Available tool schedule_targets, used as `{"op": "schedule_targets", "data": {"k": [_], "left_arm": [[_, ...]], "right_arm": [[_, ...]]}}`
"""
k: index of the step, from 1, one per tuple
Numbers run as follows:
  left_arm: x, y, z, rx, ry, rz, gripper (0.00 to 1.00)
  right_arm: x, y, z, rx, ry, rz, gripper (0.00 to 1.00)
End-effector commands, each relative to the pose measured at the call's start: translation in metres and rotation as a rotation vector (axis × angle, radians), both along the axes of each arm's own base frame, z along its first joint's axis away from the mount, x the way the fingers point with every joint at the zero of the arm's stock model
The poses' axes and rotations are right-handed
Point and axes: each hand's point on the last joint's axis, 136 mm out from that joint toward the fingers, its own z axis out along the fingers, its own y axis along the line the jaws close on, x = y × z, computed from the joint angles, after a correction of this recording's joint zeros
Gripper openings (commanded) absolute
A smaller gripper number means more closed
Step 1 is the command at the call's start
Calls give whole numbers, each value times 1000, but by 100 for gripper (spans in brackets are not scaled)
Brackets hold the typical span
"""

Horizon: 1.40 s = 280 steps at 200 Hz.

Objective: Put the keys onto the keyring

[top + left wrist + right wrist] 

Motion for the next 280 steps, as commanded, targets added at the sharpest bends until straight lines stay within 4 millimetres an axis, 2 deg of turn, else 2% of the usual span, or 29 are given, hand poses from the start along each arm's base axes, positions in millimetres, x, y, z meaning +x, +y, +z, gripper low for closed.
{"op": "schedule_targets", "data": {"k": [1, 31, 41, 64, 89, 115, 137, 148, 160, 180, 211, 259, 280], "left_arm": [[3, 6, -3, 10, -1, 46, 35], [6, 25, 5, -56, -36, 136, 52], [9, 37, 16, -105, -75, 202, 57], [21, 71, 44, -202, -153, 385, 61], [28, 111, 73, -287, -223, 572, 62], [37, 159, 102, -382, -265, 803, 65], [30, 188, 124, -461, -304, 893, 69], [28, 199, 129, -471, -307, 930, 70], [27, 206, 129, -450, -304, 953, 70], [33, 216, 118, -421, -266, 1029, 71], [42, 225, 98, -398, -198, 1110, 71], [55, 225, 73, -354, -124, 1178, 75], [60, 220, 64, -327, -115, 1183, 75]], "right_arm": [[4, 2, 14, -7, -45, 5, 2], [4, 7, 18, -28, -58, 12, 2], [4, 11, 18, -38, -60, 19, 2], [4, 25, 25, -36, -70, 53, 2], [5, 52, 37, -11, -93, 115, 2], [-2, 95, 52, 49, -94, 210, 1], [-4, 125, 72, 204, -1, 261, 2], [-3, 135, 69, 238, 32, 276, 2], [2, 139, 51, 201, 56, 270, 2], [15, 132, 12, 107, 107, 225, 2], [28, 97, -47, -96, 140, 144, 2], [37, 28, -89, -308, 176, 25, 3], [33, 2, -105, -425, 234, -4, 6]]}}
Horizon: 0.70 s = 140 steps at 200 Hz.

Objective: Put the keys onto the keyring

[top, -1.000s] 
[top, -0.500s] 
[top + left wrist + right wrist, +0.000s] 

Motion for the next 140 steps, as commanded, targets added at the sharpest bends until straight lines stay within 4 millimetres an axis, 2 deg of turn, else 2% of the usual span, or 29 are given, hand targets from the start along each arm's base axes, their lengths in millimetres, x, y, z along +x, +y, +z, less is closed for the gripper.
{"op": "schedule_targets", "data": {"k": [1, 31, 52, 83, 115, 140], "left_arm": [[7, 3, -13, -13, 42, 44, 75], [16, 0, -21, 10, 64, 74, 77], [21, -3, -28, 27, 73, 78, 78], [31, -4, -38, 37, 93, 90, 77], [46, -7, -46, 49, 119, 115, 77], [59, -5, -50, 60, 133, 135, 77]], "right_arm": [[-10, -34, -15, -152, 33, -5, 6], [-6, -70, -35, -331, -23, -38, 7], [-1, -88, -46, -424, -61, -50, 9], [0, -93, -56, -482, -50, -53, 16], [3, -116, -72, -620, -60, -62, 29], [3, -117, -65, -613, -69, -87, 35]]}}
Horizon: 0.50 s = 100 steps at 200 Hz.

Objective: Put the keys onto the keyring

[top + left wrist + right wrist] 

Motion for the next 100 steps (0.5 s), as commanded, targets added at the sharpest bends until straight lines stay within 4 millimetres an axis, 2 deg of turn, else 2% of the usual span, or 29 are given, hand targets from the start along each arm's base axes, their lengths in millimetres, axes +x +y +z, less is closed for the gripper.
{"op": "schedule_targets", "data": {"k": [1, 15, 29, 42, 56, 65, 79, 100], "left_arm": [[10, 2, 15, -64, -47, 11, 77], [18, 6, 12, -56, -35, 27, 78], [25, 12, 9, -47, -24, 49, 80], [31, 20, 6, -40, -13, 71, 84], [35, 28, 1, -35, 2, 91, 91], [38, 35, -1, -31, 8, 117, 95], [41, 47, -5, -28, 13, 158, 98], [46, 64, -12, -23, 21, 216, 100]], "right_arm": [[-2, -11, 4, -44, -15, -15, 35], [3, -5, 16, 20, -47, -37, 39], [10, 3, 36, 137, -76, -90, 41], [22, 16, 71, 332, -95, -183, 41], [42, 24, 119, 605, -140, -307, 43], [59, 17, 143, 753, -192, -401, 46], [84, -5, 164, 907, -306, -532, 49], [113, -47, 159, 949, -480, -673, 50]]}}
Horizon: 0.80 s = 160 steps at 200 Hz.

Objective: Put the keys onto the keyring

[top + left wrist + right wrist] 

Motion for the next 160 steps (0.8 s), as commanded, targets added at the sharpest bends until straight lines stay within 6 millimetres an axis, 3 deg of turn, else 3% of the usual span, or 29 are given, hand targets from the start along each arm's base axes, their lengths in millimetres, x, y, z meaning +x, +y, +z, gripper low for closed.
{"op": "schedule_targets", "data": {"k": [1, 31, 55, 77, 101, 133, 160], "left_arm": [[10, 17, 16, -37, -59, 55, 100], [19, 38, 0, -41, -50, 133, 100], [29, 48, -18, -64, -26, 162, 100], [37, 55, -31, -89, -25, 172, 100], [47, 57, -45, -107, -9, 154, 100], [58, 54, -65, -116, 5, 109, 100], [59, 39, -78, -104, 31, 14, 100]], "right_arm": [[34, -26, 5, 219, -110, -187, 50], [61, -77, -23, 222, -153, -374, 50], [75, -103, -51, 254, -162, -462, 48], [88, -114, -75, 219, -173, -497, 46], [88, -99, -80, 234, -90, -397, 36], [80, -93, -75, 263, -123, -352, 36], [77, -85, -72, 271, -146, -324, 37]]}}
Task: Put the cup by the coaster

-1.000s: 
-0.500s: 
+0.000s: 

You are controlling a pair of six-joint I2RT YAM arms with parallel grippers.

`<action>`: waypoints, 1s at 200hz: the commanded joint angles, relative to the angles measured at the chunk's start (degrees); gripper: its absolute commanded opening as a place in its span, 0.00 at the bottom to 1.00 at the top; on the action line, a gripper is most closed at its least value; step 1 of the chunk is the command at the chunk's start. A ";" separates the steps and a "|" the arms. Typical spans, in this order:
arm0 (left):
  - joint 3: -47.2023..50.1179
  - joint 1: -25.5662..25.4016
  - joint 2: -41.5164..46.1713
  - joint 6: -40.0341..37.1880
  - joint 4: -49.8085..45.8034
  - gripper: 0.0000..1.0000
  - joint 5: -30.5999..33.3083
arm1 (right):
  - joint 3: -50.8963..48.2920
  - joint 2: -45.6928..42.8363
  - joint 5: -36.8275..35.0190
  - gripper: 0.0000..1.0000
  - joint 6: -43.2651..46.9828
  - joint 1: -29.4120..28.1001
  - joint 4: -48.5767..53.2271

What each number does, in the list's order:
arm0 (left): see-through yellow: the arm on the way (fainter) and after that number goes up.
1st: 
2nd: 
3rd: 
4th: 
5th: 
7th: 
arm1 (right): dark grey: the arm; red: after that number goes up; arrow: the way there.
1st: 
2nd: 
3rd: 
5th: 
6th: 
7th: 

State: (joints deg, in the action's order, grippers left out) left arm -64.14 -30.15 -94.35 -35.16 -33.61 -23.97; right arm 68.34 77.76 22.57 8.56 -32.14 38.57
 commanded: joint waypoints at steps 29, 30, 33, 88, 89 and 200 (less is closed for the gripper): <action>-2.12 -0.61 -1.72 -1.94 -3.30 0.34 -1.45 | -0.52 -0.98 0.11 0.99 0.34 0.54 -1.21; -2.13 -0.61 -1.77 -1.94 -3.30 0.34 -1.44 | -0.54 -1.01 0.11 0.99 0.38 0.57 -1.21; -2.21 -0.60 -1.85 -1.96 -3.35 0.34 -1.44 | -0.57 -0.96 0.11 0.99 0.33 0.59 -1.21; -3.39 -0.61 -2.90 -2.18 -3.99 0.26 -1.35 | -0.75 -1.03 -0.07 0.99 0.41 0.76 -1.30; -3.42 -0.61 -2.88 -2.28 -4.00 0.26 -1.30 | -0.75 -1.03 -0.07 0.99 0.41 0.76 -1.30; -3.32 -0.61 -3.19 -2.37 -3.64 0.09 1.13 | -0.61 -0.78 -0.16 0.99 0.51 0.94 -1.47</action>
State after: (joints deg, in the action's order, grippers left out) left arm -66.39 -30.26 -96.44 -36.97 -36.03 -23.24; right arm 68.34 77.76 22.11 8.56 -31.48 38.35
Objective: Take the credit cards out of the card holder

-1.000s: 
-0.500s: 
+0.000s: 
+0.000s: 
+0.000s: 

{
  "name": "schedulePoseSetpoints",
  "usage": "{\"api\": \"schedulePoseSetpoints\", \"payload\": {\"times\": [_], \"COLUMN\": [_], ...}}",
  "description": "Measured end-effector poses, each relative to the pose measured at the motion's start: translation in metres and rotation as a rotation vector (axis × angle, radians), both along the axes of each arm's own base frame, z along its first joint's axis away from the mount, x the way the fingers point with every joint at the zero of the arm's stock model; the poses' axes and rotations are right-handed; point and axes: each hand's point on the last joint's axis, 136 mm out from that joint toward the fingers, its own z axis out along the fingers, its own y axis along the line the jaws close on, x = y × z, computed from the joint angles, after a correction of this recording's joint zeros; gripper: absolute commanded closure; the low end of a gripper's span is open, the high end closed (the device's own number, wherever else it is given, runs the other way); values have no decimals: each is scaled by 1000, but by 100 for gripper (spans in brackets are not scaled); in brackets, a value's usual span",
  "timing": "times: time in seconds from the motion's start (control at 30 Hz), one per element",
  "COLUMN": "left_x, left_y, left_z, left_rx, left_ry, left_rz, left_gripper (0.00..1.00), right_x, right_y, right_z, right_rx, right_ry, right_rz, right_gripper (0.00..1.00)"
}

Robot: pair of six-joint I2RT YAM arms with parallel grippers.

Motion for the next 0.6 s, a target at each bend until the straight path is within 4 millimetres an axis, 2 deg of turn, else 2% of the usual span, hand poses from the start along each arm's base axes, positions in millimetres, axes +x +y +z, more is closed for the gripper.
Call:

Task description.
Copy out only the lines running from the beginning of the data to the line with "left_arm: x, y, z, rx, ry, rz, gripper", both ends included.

Completed task.
Available tool schedule_targets, used as `{"op": "schedule_targets", "data": {"k": [_], "left_arm": [[_, ...]], "right_arm": [[_, ...]]}}`
"""
k: index of the step, from 1, one per tuple
Numbers run as follows:
  left_arm: x, y, z, rx, ry, rz, gripper (0.00 to 1.00)

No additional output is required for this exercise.